Table of Contents
ISRN Nursing
Volume 2011 (2011), Article ID 672579, 6 pages
Review Article

Genomics and Pain Research in Sickle Cell Disease: An Explanation of Heterogeneity?

College of Nursing, University of Texas at Arlington, 411 S. Nedderman Drive, Arlington, TX 76019, USA

Received 8 March 2011; Accepted 24 March 2011

Academic Editors: S. McClement and R. Northway

Copyright © 2011 Maxine Adegbola. This is an open access article distributed under the Creative Commons Attribution License, which permits unrestricted use, distribution, and reproduction in any medium, provided the original work is properly cited.


Sickle cell disease (SCD) is a chronic illness, and the major complication, pain, results in complex multidimensional problems that affect an individual's ability to maintain adequate quality of life in multiple areas. Chronic SCD pain is inadequately treated, because it is not well understood, and the degree of chronic pain, clinical presentation, and sequela complications can vary from patient to patient, even among individuals with the same SCD genotype. The reason for this variation is unknown, but the underlying cause might be genetic. Researchers have not explored the contribution of a genomic variable to the occurrence of heterogeneous chronic SCD pain. Previous research on the guanosine triphosphate cyclohydrolase (GCH1) gene suggests that in some cases, phenotypic heterogeneity in human sensitivity to pain correlates with underlying genotypic variations in the GCH1 gene. These findings imply that genotypic variations might also explain why some SCD patients experience more chronic pain than others.

1. Introduction

The chronic pain in sickle cell disease (SCD) is a complex, distressing, and multidimensional problem that has no satisfactory therapy and needs more focused research. Patients suffering from SCD frequently complain of chronic, debilitating pain, yet, the degree of that pain varies from patient to patient, even among individuals with the same genotype. With patient-to-patient variation (heterogeneity) of pain, one might ponder: do genes influence how much chronic pain variability individuals with SCD experience?

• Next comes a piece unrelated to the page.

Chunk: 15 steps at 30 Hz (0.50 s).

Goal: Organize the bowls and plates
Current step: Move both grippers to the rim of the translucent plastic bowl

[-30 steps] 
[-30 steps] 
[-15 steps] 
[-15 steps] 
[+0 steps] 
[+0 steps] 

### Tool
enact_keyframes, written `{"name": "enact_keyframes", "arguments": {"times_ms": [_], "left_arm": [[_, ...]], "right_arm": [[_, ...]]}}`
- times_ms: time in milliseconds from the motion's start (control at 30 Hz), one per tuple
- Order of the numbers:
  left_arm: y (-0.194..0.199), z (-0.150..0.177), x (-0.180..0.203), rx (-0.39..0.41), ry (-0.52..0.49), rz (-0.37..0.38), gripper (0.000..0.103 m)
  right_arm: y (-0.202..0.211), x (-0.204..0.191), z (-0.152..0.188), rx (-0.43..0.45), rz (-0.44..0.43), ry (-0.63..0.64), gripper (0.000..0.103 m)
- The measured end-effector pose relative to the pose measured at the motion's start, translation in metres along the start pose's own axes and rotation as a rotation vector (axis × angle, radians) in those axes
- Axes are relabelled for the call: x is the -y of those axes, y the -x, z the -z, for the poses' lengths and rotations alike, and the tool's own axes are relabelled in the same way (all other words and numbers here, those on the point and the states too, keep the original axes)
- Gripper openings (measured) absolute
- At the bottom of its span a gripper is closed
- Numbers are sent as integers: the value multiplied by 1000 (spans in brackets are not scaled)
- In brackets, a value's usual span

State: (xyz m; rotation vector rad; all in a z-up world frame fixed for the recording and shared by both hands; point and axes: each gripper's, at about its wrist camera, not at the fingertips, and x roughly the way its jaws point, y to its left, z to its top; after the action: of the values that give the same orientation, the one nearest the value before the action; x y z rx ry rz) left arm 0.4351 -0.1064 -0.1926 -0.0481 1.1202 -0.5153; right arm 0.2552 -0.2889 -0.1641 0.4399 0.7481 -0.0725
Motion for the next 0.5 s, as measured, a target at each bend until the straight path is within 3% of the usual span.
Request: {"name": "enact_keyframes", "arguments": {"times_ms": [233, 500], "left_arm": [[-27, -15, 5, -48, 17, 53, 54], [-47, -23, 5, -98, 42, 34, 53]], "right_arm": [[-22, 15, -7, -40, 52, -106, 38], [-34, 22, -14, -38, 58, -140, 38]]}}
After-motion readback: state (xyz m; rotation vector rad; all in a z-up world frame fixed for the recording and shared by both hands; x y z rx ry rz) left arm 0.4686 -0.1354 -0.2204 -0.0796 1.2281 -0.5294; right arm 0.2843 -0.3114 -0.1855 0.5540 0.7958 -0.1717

There is an evolving body of literature that provides evidence that chronic pain experiences in other diseases or conditions are associated with genetic influences of pain genes [16]. Even though SCD is a genetic disorder, the effect of genomics on the presence of chronic pain in SCD has not been examined. By incorporating molecular genetic pain findings into research on pain experiences in SCD, emerging information may help to explain the heterogeneity of chronic pain ratings among those with SCD and other chronic pain syndromes. With significant discoveries of how genes and allelic variations can modulate pain sensitivity and variation among individuals [16], it may become routine practice in the future to screen individuals with chronic pain for genetic susceptibility, and hence provide personalized care [7] and treatment relative to an individual’s genetic predisposition.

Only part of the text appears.